We are committed to making vmanomaly as user-friendly as possible. Tuning the hyperparameters of a model can be complex and often requires extensive knowledge of Machine Learning. The AutoTunedModel is specifically designed to alleviate this burden. By simply specifying parameters such as anomaly_percentage within the (0, 0.5) range and tuned_class_name (e.g., model.zscore.ZscoreModel), you can optimize the model with settings that best suit your data.

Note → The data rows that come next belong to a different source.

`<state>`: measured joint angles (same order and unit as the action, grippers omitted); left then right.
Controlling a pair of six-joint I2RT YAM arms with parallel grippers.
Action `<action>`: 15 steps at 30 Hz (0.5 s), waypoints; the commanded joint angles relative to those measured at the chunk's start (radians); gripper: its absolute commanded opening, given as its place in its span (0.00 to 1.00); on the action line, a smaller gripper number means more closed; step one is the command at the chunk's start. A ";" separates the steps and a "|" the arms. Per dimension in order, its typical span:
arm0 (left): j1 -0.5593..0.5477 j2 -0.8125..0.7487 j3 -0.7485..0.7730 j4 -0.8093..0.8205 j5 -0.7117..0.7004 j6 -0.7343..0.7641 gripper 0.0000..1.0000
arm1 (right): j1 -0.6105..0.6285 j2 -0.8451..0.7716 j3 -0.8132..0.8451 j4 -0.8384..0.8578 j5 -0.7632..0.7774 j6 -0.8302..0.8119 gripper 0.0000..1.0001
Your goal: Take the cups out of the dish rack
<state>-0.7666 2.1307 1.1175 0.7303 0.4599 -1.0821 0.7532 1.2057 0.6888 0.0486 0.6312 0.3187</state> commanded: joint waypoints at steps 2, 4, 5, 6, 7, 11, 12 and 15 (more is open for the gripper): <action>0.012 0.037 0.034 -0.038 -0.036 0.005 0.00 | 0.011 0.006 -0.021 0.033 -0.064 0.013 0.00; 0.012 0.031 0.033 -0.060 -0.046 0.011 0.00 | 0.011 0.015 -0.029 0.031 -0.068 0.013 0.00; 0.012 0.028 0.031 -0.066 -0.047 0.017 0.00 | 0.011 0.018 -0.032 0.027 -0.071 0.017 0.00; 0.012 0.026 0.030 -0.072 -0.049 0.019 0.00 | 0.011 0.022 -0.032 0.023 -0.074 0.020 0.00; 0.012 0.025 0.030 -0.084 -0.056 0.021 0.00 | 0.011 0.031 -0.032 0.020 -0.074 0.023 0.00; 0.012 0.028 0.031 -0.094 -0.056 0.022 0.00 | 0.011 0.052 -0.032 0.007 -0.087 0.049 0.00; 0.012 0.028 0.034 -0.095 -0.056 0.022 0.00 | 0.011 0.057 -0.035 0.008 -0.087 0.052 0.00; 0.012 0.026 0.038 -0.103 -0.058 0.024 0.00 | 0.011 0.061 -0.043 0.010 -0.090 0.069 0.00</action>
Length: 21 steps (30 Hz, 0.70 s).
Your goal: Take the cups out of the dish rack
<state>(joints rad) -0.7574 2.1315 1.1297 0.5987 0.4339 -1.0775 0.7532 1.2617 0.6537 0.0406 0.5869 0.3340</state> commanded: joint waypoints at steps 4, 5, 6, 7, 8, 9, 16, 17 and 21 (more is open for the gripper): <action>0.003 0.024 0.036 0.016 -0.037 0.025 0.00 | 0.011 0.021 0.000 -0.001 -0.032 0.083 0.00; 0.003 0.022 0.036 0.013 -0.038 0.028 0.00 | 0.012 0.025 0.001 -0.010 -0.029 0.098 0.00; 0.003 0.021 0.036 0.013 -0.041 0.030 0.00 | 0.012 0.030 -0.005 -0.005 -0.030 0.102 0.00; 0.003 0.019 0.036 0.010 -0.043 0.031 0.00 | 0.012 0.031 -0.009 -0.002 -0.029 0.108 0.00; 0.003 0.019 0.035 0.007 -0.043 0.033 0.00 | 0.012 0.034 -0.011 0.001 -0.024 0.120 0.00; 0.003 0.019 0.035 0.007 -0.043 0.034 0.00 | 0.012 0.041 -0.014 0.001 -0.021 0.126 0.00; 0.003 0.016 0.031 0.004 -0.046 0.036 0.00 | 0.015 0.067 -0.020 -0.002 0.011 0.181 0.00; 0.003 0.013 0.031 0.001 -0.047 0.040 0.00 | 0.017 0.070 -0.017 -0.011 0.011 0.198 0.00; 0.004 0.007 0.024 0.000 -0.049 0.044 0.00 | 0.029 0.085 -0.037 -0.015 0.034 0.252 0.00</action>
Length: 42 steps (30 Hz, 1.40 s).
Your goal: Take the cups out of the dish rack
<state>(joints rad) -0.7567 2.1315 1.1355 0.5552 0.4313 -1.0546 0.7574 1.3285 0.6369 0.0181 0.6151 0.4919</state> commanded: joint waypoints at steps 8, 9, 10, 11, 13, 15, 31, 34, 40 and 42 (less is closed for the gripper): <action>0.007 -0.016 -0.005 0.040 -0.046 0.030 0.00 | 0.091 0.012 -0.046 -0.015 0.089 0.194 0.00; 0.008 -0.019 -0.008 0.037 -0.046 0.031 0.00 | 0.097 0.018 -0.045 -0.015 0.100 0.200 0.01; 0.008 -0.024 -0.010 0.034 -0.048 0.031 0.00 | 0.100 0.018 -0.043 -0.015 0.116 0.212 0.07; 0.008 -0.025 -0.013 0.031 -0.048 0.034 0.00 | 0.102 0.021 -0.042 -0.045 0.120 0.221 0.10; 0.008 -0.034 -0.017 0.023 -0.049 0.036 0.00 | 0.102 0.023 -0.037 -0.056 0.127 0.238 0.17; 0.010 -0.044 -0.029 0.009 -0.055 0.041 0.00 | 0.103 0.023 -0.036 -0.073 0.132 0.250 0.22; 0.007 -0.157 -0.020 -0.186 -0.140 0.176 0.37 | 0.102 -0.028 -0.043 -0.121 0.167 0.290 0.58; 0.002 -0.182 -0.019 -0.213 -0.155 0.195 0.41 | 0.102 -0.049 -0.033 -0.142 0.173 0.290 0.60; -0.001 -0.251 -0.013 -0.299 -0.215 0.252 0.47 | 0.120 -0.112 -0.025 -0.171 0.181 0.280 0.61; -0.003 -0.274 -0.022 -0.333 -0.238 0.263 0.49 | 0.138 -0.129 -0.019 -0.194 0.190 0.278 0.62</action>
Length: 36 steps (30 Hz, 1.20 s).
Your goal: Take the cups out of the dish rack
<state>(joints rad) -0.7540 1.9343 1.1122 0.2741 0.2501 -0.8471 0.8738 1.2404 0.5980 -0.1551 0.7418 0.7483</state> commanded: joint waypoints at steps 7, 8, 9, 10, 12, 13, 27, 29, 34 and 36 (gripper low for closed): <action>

Here are the key parameters to consider:

  • tuned_class_name (string): The built-in model class to tune, such as model.zscore.ZscoreModel (or zscore starting from v1.13.0 with class alias support).
  • optimization_params (dict): The only required argument is anomaly_percentage - an estimated percentage of anomalies that might be present in your data. For example, setting it to 0.01 indicates that up to 1% of your data points could be anomalous. More details and the intuition behind the AutoTuned mode can be found in the documentation.

Example model configuration using the AutoTuned model, wrapped around the built-in ZScore model:

# other config sections ...
models:
  your_desired_alias_for_a_model:
    class: 'auto'  # or 'model.auto.AutoTunedModel' until v1.13.0
    tuned_class_name: 'zscore'  # or 'model.zscore.ZscoreModel' until v1.13.0
    optimization_params:
      anomaly_percentage: 0.004  # required. Expecting <= 0.4% anomalies in training data
      seed: 42  # Ensures reproducibility & determinism
      n_splits: 4  # Number of folds for internal cross-validation
      n_trials: 128  # Number of configurations to sample during optimization
      timeout: 10  # Seconds spent on optimization per model during `fit` phase
      n_jobs: 1  # Parallel jobs. Increase if the fit window contains > 10,000 datapoints per series
  # ...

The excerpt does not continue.